B.5.1. Comme le souligne le Conseil des ministres dans son mémoire, le délai de trois mois constitue le délai usuel de recours à l'encontre des décisions prises par les institutions de sécurité sociale.
L'article 23 de la loi du 11 avril 1995 visant à instituer « la charte » de l'assuré social (Moniteur belge, 6 septembre 1995) dispose en effet : « Sans préjudice des délais plus favorables résultant des législations spécifiques, les recours contre les décisions prises par les institutions de sécurité sociale compétentes en matière d'octroi, de paiement ou de récupération de prestations, doivent, à peine de déchéance, être introduits dans les trois mois de leur notification ou de la prise de connaissance de la décision par l'assuré social en cas d'absence de notification.
Sans préjudice des délais plus favorables résultant des législations spécifiques, tout recours en reconnaissance d'un droit à l'encontre d'une institution de sécurité sociale doit également, à peine de déchéance, être introduit dans un délai de trois mois à dater de la constatation de la carence de l'institution ».
En fixant un délai de trois mois à l'article 124 en cause pour les recours contre les décisions du Fonds amiante, le législateur n'a pas entendu déroger au régime général ainsi fixé.
B.5.2. Un tel délai n'est pas déraisonnable dès lors qu'il s'agit pour le demandeur de prouver son exposition au risque de l'amiante dans le cadre d'une procédure qui requiert l'intervention d'un Fonds spécialement compétent pour intervenir dans le cadre des maladies strictement énumérées par la loi-programme et qui ne peut aboutir qu'à une réparation forfaitaire.
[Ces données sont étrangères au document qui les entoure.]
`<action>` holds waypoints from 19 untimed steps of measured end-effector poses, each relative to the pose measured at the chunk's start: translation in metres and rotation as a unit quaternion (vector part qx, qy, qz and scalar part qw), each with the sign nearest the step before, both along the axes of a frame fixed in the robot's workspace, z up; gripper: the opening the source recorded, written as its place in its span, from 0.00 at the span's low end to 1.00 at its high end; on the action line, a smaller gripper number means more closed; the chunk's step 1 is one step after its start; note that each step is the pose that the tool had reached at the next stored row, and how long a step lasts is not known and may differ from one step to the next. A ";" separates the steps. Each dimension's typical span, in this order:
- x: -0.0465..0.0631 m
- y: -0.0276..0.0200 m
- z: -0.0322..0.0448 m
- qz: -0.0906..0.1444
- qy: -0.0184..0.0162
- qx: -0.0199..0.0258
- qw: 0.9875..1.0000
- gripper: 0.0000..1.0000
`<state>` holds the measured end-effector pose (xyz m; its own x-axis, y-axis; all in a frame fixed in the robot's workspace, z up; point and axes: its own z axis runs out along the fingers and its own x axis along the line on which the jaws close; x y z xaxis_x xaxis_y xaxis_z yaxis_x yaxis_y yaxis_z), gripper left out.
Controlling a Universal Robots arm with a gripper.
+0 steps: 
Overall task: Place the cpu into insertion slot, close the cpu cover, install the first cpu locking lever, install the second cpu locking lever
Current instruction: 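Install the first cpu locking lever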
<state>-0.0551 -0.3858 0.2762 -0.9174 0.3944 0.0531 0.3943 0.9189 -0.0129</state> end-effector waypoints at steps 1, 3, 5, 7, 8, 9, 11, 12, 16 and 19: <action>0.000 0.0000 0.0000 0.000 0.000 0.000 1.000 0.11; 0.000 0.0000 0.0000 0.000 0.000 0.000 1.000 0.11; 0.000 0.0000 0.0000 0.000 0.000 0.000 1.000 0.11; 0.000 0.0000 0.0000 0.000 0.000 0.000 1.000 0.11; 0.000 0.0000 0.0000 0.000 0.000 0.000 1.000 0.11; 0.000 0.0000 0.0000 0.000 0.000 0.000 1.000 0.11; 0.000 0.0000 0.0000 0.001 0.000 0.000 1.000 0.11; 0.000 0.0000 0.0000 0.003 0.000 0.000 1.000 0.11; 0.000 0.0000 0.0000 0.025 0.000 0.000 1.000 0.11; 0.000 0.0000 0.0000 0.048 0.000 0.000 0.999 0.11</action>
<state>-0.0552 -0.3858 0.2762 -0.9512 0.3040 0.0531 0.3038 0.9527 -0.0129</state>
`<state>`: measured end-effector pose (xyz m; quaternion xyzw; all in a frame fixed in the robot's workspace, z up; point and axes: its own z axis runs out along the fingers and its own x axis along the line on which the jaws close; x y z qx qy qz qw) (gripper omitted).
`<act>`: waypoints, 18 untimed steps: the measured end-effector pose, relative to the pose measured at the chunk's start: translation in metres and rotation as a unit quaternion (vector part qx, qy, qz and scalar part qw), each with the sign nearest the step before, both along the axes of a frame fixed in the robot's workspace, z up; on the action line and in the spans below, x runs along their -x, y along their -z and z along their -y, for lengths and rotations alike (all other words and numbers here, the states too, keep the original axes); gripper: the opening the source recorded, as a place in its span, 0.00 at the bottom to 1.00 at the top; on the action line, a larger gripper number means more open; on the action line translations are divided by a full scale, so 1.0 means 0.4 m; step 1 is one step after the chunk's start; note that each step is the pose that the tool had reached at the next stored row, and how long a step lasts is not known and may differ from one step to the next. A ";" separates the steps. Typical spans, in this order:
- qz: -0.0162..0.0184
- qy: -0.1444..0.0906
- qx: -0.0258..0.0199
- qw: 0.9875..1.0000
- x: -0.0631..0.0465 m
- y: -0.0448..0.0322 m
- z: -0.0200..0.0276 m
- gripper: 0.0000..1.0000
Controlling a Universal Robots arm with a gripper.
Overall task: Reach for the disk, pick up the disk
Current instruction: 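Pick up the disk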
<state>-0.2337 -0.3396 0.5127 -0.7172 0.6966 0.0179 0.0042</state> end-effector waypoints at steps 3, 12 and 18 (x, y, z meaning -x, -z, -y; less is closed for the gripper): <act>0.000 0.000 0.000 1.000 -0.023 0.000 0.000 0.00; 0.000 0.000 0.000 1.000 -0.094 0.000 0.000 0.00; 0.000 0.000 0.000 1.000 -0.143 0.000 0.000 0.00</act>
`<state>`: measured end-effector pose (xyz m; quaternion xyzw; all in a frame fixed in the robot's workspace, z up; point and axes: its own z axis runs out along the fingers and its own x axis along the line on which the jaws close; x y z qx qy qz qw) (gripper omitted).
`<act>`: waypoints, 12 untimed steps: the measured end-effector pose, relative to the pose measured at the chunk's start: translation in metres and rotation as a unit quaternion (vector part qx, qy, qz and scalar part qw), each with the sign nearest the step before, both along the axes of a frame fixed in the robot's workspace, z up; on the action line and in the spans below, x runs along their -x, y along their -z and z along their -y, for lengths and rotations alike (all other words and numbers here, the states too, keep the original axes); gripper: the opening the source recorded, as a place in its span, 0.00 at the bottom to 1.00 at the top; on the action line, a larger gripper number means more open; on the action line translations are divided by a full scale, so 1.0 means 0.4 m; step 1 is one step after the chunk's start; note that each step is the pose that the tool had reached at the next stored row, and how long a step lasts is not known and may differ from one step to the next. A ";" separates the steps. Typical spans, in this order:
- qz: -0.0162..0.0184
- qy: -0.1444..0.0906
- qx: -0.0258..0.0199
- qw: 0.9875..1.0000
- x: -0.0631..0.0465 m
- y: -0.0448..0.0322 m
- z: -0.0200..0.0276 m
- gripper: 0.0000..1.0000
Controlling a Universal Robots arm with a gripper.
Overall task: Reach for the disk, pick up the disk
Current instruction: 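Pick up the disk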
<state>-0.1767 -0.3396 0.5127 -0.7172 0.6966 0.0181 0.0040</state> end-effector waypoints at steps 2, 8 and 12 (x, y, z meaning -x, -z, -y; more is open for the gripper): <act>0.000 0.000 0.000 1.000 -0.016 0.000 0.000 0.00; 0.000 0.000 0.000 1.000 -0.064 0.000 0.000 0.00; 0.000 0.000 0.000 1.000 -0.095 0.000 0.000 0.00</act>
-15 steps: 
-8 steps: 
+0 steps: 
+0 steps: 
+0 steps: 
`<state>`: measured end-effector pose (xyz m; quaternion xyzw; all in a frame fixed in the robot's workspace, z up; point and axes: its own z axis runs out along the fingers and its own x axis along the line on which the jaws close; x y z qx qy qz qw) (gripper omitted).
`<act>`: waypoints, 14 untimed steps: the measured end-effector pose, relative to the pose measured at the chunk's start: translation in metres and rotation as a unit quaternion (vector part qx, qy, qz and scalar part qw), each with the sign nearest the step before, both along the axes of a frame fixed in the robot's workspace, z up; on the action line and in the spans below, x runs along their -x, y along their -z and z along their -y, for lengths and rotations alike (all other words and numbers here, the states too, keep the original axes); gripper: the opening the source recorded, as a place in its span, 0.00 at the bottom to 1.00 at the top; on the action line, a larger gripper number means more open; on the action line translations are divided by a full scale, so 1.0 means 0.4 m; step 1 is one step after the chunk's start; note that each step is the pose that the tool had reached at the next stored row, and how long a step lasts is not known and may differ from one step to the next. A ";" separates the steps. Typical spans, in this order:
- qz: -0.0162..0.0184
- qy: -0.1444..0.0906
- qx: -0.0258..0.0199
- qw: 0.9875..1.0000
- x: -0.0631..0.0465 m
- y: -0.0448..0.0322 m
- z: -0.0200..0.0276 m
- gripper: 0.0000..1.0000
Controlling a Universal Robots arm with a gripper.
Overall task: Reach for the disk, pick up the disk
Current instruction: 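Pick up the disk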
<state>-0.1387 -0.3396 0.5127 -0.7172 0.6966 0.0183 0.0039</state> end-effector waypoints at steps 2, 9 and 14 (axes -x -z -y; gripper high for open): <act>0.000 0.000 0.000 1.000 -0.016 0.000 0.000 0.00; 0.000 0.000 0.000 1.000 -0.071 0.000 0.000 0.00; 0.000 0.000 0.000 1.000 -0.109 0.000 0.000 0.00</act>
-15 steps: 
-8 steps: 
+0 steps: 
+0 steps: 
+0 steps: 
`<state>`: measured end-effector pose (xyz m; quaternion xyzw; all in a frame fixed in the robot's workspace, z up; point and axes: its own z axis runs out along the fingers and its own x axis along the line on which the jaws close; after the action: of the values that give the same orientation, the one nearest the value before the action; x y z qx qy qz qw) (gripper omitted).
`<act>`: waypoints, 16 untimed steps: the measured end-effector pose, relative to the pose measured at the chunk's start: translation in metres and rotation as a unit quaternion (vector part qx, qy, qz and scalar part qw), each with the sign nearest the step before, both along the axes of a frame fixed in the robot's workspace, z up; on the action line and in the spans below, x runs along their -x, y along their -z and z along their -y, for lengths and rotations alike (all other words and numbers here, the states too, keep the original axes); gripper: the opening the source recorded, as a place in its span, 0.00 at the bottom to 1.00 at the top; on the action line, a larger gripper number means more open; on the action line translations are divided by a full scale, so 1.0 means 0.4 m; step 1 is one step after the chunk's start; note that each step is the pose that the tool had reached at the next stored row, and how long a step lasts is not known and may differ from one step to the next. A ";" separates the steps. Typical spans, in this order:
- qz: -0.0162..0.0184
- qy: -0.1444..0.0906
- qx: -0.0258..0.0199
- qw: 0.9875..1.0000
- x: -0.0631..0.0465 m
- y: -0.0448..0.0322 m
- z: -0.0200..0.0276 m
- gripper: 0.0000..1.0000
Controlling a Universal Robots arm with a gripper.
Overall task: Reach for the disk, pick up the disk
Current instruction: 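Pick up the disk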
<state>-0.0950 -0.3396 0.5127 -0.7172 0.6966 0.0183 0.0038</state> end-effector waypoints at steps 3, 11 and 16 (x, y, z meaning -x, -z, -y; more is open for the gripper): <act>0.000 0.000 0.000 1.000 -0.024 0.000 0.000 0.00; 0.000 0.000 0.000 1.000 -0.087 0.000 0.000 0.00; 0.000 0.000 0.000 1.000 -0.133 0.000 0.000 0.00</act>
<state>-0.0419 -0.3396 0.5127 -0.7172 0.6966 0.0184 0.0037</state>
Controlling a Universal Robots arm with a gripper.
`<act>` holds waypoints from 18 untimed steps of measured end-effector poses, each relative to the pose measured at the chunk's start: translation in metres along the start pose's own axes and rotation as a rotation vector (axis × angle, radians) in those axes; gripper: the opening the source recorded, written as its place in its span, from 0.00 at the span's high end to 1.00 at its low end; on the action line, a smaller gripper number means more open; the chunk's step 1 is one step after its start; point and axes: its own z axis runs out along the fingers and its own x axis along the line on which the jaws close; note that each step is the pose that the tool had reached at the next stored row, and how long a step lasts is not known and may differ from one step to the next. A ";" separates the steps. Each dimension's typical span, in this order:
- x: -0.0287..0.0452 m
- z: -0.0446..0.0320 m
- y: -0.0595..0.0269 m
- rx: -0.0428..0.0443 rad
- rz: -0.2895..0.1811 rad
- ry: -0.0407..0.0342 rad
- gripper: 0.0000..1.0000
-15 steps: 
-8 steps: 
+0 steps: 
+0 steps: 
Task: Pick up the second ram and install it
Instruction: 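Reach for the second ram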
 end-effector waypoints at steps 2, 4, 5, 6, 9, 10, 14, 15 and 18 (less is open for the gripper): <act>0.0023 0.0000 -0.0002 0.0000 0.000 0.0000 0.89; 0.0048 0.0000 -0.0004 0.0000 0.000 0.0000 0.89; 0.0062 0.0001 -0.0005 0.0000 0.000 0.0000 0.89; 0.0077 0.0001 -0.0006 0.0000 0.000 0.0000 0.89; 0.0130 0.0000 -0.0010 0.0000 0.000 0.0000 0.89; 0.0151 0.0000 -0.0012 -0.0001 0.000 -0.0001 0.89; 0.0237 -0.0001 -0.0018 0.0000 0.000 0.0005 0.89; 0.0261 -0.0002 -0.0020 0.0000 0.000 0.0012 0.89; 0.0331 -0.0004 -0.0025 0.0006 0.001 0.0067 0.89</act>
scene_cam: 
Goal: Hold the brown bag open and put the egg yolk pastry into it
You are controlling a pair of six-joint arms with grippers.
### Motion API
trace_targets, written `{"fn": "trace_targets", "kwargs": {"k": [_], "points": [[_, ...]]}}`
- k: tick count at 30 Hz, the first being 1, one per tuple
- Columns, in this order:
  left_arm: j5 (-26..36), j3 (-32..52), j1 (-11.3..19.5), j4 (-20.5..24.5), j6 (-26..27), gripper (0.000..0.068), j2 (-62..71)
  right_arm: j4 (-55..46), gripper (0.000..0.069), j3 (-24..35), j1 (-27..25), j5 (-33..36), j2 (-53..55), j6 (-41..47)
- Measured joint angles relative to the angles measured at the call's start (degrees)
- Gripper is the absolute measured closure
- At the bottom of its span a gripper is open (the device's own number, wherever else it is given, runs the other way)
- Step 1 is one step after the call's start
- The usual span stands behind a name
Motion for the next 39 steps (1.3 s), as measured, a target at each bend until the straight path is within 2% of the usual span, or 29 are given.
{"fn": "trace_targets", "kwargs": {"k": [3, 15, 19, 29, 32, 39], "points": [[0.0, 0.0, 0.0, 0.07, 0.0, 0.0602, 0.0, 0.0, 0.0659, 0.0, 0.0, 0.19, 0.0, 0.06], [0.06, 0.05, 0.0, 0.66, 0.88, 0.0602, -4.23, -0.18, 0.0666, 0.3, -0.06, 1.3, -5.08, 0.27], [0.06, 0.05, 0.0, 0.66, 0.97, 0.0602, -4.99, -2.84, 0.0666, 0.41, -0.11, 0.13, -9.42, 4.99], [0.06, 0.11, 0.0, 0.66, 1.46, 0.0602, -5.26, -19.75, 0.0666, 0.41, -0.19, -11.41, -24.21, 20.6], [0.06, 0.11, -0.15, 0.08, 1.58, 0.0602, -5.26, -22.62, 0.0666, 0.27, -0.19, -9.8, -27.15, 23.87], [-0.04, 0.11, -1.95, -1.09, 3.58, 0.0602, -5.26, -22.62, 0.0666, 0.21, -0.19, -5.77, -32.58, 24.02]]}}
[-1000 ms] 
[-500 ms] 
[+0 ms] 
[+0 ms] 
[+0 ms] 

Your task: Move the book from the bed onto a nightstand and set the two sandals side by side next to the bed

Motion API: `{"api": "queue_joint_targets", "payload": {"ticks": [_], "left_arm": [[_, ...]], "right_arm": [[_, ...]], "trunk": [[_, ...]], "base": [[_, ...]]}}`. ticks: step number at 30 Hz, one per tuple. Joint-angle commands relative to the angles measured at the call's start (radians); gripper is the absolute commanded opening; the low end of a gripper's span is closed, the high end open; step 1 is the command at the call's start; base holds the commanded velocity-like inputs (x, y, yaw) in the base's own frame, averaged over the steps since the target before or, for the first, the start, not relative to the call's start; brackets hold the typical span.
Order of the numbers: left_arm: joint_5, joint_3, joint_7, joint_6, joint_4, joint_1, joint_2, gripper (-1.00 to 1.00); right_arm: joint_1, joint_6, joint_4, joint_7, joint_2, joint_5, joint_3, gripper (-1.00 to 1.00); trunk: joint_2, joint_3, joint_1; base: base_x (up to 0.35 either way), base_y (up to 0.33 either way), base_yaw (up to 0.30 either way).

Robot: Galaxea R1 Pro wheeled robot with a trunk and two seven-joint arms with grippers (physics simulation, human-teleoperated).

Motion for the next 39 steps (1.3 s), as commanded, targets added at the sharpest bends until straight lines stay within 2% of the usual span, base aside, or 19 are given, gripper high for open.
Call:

Le législateur a pu considérer par ailleurs qu'un délai plus long s'imposait pour l'introduction d'un recours contre les décisions du Fonds des maladies professionnelles prises dans le cadre des lois relatives à la prévention des maladies professionnelles et à la réparation des dommages qui en résultent. Cette procédure implique, en effet, la reconnaissance d'une maladie pour laquelle il s'agit de prouver qu'elle est en lien avec l'exercice d'une profession et qu'elle a engendré une perte de revenus dont le montant doit lui-même être évalué, et dont les symptômes peuvent encore évoluer.
B.6. Compte tenu de la logique propre des deux systèmes décrite en B.3 et de la nature des demandes en cause qui nécessitent un examen différent des autorités administratives compétentes, il n'est pas porté atteinte de manière injustifiée aux droits du demandeur qui sollicite une indemnisation du Fonds amiante pour introduire un recours auprès du tribunal du travail contre une décision de refus le concernant.
B.7. La question préjudicielle appelle une réponse négative.
Par ces motifs, la Cour dit pour droit : L'article 124 de la loi-programme (I) du 27 décembre 2006 ne viole pas les articles 10 et 11 de la Constitution.
Ainsi prononcé en langue française et en langue néerlandaise, conformément à l'article 65 de la loi spéciale du 6 janvier 1989 sur la Cour constitutionnelle, à l'audience publique du 13 juin 2013.